As equipes de Fórmula 1, a FIA e os fabricantes de unidades de potência concordaram em revisar a arquitetura dos motores para a temporada de 2027. O entendimento, fechado em reunião on-line realizada recentemente, abandona a meta anterior de participação igual entre motor térmico e parte elétrica e estabelece proporção de 60% de potência vinda da combustão interna e 40% da parte híbrida.
Pelo acerto, a potência gerada pelo motor a combustão será elevada em 50 kW por meio de maior fluxo de combustível, enquanto o componente elétrico passará de 350 kW para 300 kW. A mudança, segundo os participantes, busca solucionar dificuldades demonstradas pelos atuais conjuntos híbridos, que sofrem com falta de energia elétrica em ritmo de corrida.
Embora o ganho de performance seja visto como positivo, a alteração exigirá tanques de combustível maiores, o que deve acarretar acréscimo de peso e dimensões aos carros. A FIA informou que grupos técnicos, formados por equipes e fornecedores de motores, continuarão definindo detalhes antes da homologação final.

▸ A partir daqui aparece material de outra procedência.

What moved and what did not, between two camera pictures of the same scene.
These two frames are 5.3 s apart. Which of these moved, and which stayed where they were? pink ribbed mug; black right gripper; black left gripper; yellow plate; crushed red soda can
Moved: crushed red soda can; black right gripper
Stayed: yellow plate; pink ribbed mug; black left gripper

Próximos passos regulatórios
O pacote será analisado pela Comissão de F1 e pelo Comitê Consultivo da Unidade de Potência; a decisão definitiva caberá ao Conselho Mundial de Automobilismo. O objetivo é concluir todo o trâmite ainda este ano para permitir que os fabricantes ajustem seus projetos no prazo necessário.
Avaliações paralelas
No mesmo encontro foram revisados os ajustes implementados no GP de Miami, que alteraram coleta e uso de energia. A federação segue monitorando os resultados e não descarta novas atualizações em etapas futuras. Entre elas, estão previstas melhorias nos procedimentos de largada, em condições de pista molhada, e nos sinais visuais já para o GP do Canadá.